The research team, led by researchers at the University of Virginia, believes that its wind turbine concept will produce 50 megawatts of peak power, or about 10 times more powerful than conventional wind turbines.


"Our mission is to conceptualize, design and demonstrate morphing technologies for 50-megawatt wind turbines that can reduce offshore levelized cost of energy by as much as 50 percent by 2025," they state.

A typical wind turbine stands around 70 meters tall with blades about 50 meters long. But the team's Segmented Ultralight Morphing Rotor dwarfs the field with rotor blades that are 200 meters long, or as long as two football fields.

"We call it the extreme scale," aerospace engineer and University of Virginia professor Eric Loth told Digital Trends. "There's nothing like it." The project is funded by the U.S. Department of Energy's Advanced Research Projects Agency.

Digital Trends reports the blades will face downward and can be assembled in small segments, making it easier to manufacture, transport and put together on site.

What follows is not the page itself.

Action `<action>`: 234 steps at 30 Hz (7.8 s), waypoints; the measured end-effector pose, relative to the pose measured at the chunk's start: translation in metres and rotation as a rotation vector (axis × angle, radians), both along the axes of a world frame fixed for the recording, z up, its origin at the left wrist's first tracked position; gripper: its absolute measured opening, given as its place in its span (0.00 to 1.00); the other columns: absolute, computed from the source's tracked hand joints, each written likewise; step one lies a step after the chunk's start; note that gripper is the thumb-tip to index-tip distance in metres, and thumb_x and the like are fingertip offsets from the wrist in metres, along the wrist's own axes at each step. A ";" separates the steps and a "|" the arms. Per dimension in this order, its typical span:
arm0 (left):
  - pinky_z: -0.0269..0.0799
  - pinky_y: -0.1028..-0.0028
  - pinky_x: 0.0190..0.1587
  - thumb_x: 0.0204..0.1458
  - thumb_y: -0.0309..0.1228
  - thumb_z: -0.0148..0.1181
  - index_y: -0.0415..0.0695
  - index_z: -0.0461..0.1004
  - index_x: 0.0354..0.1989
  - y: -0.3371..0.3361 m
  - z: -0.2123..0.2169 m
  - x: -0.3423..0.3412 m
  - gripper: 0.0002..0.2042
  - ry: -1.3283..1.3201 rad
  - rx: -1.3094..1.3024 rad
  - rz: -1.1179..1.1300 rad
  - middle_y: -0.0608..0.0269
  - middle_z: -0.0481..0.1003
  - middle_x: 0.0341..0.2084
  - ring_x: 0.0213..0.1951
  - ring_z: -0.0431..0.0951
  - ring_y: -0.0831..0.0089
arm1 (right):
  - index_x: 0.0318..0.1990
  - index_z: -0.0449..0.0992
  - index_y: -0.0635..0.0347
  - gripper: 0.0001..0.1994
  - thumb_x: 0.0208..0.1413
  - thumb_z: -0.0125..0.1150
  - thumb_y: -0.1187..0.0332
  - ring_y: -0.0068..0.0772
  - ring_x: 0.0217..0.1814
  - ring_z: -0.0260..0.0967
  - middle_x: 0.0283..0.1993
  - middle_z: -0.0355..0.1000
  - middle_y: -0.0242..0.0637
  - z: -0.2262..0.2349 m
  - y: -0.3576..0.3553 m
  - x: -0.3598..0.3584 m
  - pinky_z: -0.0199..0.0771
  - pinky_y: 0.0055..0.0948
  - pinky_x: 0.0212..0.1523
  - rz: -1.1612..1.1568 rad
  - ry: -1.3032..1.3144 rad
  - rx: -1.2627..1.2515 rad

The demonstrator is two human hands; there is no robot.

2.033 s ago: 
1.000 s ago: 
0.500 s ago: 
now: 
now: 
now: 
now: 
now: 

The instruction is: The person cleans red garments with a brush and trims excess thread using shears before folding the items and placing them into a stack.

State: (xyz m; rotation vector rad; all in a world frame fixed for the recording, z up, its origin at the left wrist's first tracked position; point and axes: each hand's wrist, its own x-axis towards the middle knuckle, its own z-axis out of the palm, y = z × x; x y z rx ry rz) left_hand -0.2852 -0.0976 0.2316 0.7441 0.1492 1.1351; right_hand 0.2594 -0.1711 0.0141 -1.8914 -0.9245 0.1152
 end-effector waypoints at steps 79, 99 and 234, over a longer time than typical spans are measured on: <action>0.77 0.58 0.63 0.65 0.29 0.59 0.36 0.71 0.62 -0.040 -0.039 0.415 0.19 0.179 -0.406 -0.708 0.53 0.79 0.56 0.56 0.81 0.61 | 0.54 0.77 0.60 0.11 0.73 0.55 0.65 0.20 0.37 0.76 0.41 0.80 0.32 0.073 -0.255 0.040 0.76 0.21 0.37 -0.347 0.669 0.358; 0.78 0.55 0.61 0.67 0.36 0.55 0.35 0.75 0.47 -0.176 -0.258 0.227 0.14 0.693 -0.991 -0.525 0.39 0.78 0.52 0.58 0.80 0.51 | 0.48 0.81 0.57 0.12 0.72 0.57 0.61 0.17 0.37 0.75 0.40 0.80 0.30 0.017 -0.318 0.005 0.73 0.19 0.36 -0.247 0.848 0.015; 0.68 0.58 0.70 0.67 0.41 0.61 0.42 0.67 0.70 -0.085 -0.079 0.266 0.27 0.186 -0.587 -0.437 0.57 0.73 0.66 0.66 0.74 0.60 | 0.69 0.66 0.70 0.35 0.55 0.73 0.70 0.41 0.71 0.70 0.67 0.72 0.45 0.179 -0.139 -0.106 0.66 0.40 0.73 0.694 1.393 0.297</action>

Loth added that the blades will also be adjustable, meaning they can fan out during peak wind conditions and contract if weather conditions are damaging.

"Like a flower, the petals are spread out, and we reach out and grab as much wind as we can," he said.

As Loth explained to Scientific American, these mega turbines will be more cost-effective than existing turbines because wind blows stronger and more steadily at greater altitudes, allowing you to "capture more energy." Furthermore, the long blades catch the wind more efficiently.

The team wants the massive structures to stand at least 80 kilometers offshore, where winds are usually to stronger and is far enough away to avoid the path of migratory birds.

The turbine's design was inspired by palm trees, whose trunks bend with the wind.

"Palm trees are really tall but very lightweight structurally, and if the wind blows hard, the trunk can bend," Loth said. "We're trying to use the same concept—to design our wind turbines to have some flexibility, to bend and adapt to the flow."

According to Scientific American, the prototype has yet to be tested. The researchers are currently designing the turbine's structure and control system and will build a mini-model this summer that stands about two meters in diameter. They plan to test a larger turbine with 20-meter-long blades in Colorado next summer.